*Aim of the exercise:*
Check each line of the material below for "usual" and copy those where it appears.

*Data below:*
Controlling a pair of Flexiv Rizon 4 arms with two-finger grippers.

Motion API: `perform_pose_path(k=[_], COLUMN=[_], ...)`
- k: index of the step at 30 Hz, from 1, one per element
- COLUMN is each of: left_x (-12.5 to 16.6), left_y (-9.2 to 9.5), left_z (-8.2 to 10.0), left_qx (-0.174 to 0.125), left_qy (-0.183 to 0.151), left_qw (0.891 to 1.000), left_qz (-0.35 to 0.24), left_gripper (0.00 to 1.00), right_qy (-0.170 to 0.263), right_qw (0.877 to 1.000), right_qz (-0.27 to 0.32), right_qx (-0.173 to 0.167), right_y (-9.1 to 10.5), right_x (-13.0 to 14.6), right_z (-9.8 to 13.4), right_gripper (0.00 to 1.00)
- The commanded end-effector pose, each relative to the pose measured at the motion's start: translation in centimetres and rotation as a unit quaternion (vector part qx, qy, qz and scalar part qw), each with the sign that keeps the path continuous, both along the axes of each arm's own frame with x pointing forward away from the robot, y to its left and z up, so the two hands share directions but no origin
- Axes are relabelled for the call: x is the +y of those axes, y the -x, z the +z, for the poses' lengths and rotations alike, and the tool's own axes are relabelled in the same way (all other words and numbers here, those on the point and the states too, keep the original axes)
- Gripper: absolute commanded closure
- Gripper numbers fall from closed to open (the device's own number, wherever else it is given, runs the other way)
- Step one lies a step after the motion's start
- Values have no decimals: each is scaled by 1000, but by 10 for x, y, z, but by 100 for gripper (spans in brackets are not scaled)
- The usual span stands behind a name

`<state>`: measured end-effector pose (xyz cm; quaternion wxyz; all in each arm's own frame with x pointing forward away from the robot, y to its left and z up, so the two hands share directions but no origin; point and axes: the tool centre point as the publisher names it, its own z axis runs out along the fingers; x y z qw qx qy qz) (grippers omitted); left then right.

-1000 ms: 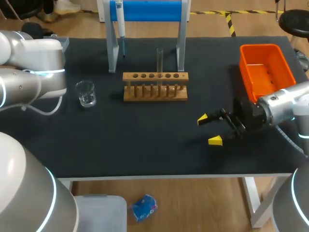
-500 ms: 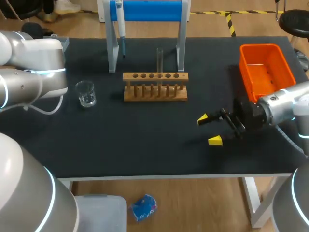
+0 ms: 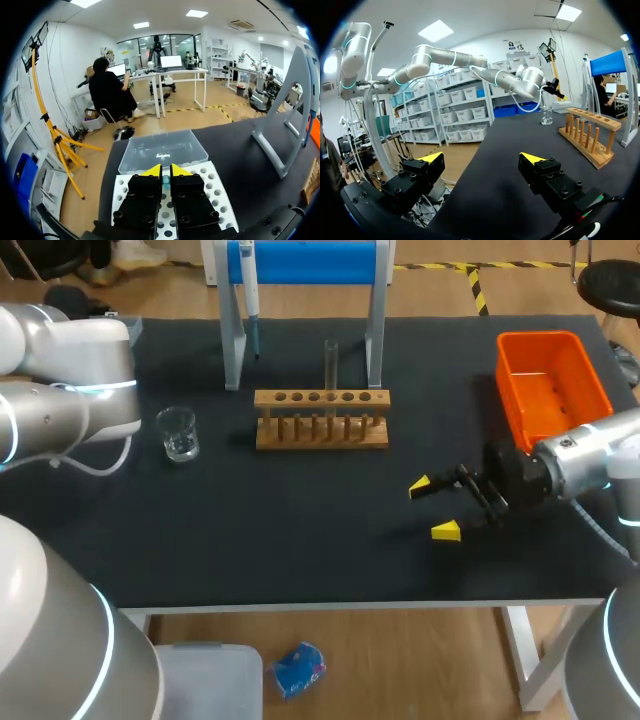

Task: Invert the test tube, pick up the pipette, mount the tip to pipette, aspirate from beaker and dispense into the tube, eject the tip, return the pipette, and cap with the stopper.

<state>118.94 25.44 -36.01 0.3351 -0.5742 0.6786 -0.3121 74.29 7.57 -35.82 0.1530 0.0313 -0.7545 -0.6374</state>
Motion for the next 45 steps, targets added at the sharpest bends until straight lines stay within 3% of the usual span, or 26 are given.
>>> perform_pose_path(k=[1,14,17,20,24,28,33,36,40,45], left_x=[1,-4,-7,-15,-28,-50,-79,-99,-122,-149], left_y=[2,14,18,25,39,61,91,112,139,174], left_z=[3,35,48,66,91,115,138,153,167,180], left_qx=[-6,-29,-37,-47,-49,-36,-29,-34,-25,10], left_qy=[-1,-18,-8,-20,-34,-31,-26,-22,-9,27], left_qw=[1000,999,999,999,997,990,969,947,916,858], left_qz=[-1,-3,-6,-18,-52,-132,-242,-318,-401,-513], left_gripper=[100,100,100,100,100,100,100,100,100,100], right_qy=[0,0,0,0,0,0,0,0,0,0], right_qw=[1000,1000,1000,1000,1000,1000,1000,1000,1000,1000], right_qz=[0,0,0,0,0,0,0,0,0,0], right_qx=[0,0,0,0,0,0,0,0,0,0], right_y=[0,0,0,0,0,0,0,0,0,0], right_x=[0,0,0,0,0,0,0,0,0,0], right_z=[0,0,0,0,0,0,0,0,0,0], right_gripper=[0,0,0,0,0,0,0,0,0,0])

*Exercise solution:*
- The usual span stands behind a name
Motion for the next 45 steps, targets added at the sharpest bends until straight lines stay within 3% of the usual span, or 26 are given.

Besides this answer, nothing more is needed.